PROBLEM DESCRIPTION: Could you reproduce the lines below from the one with "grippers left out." through the one with "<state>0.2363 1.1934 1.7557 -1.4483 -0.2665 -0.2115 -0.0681"? Keep both ends and add nothing.

DATA EXCERPT:
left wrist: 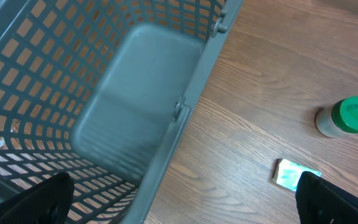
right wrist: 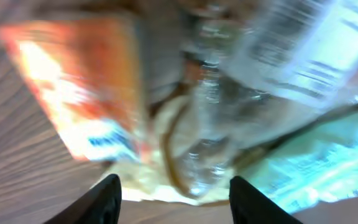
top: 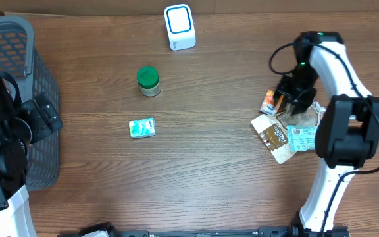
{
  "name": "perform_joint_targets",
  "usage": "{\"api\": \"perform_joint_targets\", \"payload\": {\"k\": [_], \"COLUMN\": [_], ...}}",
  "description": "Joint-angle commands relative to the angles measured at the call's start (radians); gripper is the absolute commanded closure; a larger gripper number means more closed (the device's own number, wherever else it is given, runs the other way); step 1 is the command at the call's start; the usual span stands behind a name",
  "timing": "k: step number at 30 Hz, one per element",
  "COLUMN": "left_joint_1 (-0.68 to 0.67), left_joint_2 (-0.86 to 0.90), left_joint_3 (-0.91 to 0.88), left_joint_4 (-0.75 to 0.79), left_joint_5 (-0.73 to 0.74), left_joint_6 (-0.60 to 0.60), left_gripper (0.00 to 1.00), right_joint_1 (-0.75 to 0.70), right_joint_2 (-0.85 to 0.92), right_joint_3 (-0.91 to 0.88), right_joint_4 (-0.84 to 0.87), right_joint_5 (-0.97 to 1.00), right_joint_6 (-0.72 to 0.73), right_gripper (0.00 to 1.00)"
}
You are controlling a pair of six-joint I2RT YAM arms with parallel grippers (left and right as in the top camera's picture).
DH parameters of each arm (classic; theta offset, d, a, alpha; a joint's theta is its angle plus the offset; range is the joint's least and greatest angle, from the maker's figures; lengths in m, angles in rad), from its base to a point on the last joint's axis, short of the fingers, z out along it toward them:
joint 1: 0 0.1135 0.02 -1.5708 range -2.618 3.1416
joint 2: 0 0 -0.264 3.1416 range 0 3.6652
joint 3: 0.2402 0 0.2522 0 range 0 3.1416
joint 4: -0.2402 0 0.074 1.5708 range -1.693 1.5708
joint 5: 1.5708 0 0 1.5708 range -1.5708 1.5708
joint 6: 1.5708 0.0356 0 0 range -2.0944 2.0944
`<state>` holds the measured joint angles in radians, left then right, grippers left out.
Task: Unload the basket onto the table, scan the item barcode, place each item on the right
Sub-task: 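Carry the orange packet right and release it on the pile, then reach the right gripper to the small green Kleenex packet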
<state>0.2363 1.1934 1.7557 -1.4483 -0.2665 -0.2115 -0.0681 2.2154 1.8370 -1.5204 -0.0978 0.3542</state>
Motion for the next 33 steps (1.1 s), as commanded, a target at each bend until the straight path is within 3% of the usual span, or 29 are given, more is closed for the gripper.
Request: {"api": "perform_joint_targets", "payload": {"k": [1,14,16,18,25,26,33], "left_joint_1": [0.005,0.006,0.005,0.005,0.005,0.006,0.005], "left_joint_2": [-0.009,-0.009,-0.009,-0.009,-0.009,-0.009,-0.009], "left_joint_3": [0.019,0.02,0.02,0.02,0.02,0.02,0.02], "left_joint_4": [0.001,0.001,0.001,0.001,0.001,0.001,0.001], "left_joint_5": [-0.01,-0.01,-0.01,-0.01,-0.01,-0.01,-0.01], "left_joint_6": [-0.021,-0.021,-0.021,-0.021,-0.021,-0.021,-0.021], "left_gripper": [0.0,0.0,0.0,0.0,0.0,0.0,0.0], "right_joint_1": [0.0,0.152,0.189,0.235,0.42,0.459,0.656], "right_joint_2": [-0.015,-0.056,-0.056,-0.056,-0.055,-0.055,-0.055], "right_joint_3": [-0.002,0.03,0.03,0.03,0.03,0.03,0.029], "right_joint_4": [-0.011,0.068,0.1,0.138,0.26,0.286,0.44], "right_joint_5": [-0.043,-0.169,-0.184,-0.199,-0.314,-0.341,-0.412], "right_joint_6": [-0.073,-0.095,-0.093,-0.083,-0.063,-0.063,-0.039], "right_gripper": [0.43,0.36,0.32,0.22,0.07,0.0,0.0]}}
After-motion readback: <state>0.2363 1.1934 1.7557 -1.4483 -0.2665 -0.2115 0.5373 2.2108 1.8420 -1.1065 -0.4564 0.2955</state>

RESULT OF THIS EXERCISE:
`<state>` holds the measured joint angles in radians, left then right, grippers left out.
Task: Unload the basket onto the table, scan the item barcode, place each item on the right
Sub-task: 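Carry the orange packet right and release it on the pile, then reach the right gripper to the small green Kleenex packet
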<state>0.2363 1.1934 1.7557 -1.4483 -0.2665 -0.2115 -0.0681 2.2154 1.8370 -1.5204 -0.0978 0.3542</state>

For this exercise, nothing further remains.